The task:
Every line with "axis" in it should be copied from the data.

Records for the exercise:

== Segment start ==

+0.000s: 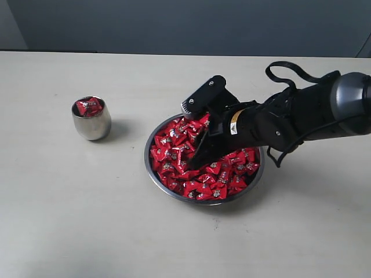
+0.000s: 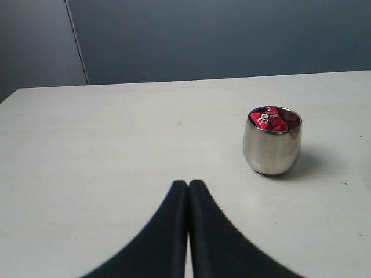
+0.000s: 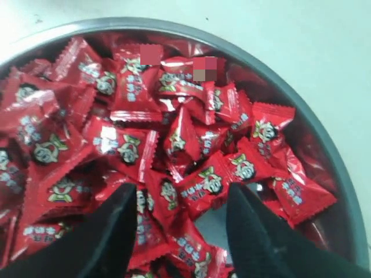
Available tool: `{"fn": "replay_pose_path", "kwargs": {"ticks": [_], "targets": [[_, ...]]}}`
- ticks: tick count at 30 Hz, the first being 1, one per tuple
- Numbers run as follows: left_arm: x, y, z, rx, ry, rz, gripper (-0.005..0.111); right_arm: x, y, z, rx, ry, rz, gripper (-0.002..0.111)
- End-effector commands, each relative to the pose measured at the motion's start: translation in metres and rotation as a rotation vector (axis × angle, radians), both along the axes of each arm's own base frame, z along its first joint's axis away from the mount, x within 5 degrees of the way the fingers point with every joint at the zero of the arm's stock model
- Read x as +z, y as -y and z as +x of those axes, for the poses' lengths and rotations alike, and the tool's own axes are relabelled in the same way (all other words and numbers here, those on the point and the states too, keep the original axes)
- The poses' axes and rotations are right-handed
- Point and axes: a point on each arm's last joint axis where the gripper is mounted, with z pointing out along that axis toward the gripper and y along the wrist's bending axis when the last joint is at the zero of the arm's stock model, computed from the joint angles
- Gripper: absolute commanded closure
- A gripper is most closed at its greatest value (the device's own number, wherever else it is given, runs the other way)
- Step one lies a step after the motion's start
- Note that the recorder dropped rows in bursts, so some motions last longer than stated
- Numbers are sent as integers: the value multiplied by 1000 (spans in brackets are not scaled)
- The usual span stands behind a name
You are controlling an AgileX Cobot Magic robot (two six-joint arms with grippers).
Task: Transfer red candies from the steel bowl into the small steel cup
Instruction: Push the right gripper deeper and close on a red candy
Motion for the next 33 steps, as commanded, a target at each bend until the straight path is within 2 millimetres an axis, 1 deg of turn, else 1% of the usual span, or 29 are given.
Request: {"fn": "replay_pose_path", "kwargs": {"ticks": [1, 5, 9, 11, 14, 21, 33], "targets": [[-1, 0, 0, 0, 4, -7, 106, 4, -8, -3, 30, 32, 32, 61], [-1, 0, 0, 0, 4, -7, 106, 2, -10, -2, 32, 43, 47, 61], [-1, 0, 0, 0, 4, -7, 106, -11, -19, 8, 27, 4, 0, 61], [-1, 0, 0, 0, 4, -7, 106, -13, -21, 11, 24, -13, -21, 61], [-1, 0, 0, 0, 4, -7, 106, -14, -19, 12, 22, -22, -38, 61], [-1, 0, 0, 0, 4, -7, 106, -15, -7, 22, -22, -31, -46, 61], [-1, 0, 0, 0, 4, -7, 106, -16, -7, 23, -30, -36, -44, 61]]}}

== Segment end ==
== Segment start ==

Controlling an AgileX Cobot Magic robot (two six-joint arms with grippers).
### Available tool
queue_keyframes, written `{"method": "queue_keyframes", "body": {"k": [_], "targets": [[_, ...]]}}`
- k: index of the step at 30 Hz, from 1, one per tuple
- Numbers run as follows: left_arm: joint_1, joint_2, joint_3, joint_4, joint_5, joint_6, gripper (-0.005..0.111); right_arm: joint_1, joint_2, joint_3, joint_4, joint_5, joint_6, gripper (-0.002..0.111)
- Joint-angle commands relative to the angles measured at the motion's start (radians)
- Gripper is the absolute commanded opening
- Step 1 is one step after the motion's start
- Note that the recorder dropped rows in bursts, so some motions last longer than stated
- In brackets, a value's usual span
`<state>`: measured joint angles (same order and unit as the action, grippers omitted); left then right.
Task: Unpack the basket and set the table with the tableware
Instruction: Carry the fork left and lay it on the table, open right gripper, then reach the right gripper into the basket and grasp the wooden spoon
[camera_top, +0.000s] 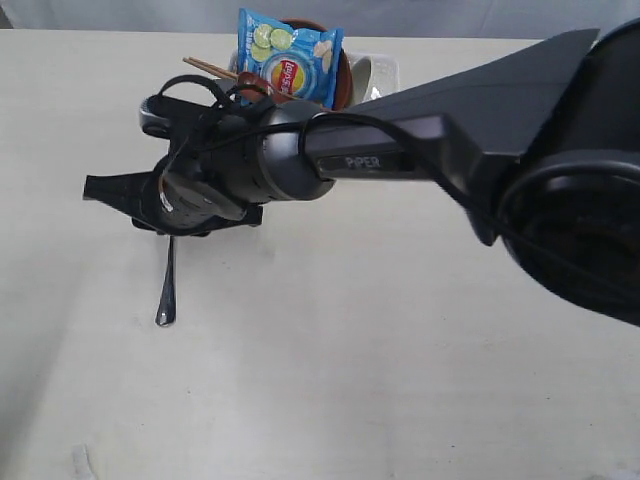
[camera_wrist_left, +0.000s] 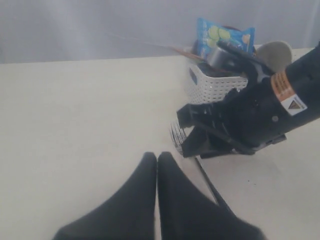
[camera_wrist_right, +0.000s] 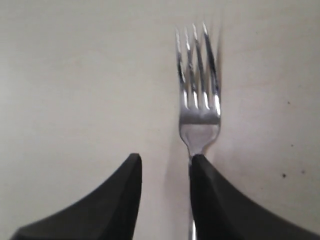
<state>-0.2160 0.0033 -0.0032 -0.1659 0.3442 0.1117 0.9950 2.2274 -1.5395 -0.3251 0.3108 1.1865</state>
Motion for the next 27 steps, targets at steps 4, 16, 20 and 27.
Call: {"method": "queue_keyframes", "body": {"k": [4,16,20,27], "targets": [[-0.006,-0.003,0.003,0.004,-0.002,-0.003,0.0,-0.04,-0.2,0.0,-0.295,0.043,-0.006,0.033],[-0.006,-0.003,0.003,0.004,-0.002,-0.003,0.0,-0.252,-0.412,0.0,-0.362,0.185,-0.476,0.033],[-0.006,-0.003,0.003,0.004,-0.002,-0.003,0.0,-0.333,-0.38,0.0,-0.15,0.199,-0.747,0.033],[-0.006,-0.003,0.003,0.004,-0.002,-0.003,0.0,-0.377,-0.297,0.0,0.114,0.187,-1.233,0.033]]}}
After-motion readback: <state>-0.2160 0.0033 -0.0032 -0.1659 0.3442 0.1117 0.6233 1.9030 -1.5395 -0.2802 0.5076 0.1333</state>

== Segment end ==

Solution to the exercise:
- End-effector commands, each relative to the pose measured at the motion's start: translation in metres and rotation as a rotation vector (axis × angle, radians), both along the axes of each arm's own base frame, z along its first joint's axis away from the mount, x within 5 degrees of the way the fingers point with every joint at the zero of the arm's stock model
- Point and axes: a point on each arm's last joint axis where the gripper is mounted, with z pointing out along that axis toward the gripper and y along the wrist's bending axis when the last joint is at the zero of the arm's stock model, computed from the joint angles
Motion for the next 33 steps, as commanded, a target at each bend until the straight path is within 2 millimetres an axis, 1 deg of turn, else 1% of the usual span, or 29 are given.

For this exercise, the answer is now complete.